A woman took an at-home DNA test and was astonished to find out that her biological father was a man from Essex whose sperm was allegedly used illegally by a Harley Street IVF specialist.
The tale will be told in a new BBC radio series called The Gift, which will premiere on Monday.
23andMe and Ancestry.co.uk, among others, have offered genetic testing kits that have been used by millions of people across the globe, many of whom received them as gifts.
One of the interviewees, who goes by the alias “Madeleine,” thought her father was a medical student at the time who gave his sperm to Dr. Reynold H. Boyd’s clinic before his mother became pregnant.
Boyd passed away at the age of 90 in 1991.
Madeleine’s suspicions about her father’s identity led her to take a DNA test, which she uploaded to Ancestry’s website, only to discover that the fertility specialist was not her father, as she suspected.
Her biological father was “Peter,” a man who had never donated sperm but had given samples to Dr. Boyd at a different facility in East London while he and his wife tried to conceive.
Madeleine’s mother may not have known Dr. Boyd used Peter’s sperm in her treatment. The man Madeleine believed was her father had a vasectomy.
She and her brother were conceived at different fertility clinics.
Peter, now in his eighties and retired, had taken a DNA test independently after receiving one as a present. Peter claims that he never gave permission for his sperm to be utilized in whatever way anyone saw fit.
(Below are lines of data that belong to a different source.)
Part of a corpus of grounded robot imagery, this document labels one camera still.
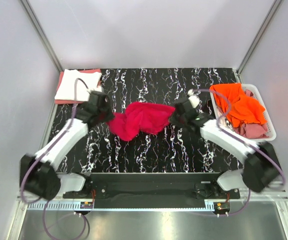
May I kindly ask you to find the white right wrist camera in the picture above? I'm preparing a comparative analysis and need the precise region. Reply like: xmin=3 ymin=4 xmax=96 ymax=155
xmin=187 ymin=89 xmax=200 ymax=109

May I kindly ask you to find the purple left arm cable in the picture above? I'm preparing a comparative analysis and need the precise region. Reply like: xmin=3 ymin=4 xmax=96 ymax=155
xmin=18 ymin=77 xmax=94 ymax=240

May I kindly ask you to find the dusty pink t-shirt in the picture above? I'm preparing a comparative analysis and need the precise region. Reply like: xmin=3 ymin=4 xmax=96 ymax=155
xmin=231 ymin=90 xmax=268 ymax=139

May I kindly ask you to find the orange t-shirt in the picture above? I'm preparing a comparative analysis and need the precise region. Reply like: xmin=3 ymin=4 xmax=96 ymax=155
xmin=209 ymin=83 xmax=267 ymax=128

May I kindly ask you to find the aluminium corner post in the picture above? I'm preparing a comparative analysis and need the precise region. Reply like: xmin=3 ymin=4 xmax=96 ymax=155
xmin=18 ymin=0 xmax=64 ymax=72
xmin=236 ymin=0 xmax=283 ymax=75

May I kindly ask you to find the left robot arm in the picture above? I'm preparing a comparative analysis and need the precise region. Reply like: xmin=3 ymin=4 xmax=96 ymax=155
xmin=20 ymin=90 xmax=114 ymax=201

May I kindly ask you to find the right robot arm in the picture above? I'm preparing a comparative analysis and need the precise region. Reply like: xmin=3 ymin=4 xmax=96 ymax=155
xmin=169 ymin=96 xmax=283 ymax=198

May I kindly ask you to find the aluminium corner post right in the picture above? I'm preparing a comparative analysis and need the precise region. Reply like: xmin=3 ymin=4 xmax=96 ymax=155
xmin=236 ymin=0 xmax=283 ymax=75

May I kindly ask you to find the white printed t-shirt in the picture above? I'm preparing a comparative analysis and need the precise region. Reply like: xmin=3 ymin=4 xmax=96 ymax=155
xmin=216 ymin=115 xmax=235 ymax=132

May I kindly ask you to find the white plastic laundry basket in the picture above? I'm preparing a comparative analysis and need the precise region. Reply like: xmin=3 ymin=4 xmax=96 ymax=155
xmin=209 ymin=83 xmax=276 ymax=142

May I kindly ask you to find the crimson red t-shirt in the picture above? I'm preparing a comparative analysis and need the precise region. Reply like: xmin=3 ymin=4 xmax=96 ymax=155
xmin=108 ymin=102 xmax=175 ymax=142

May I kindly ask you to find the aluminium front rail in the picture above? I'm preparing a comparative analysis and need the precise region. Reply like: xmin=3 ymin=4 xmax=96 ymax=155
xmin=16 ymin=181 xmax=288 ymax=213

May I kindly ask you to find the aluminium corner post left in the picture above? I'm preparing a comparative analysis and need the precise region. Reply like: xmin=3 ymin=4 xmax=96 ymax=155
xmin=18 ymin=0 xmax=64 ymax=72

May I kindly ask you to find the folded white t-shirt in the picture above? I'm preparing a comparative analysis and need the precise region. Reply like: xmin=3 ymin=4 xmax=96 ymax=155
xmin=54 ymin=69 xmax=103 ymax=103

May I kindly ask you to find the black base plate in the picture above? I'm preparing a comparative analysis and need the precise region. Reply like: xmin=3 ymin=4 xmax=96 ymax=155
xmin=63 ymin=172 xmax=240 ymax=211
Incredibly, the Golden State Killer, one of California’s most notorious serial murderers and rapists, was apprehended using internet genealogy sites to establish a DNA match over thirty years after his investigation went cold.
According to a government report, DNA evidence obtained at a murder site linked to the serial Killer was matched to a database of genetic profiles. The 72-year-old Joseph James DeAngelo was apprehended in 2018.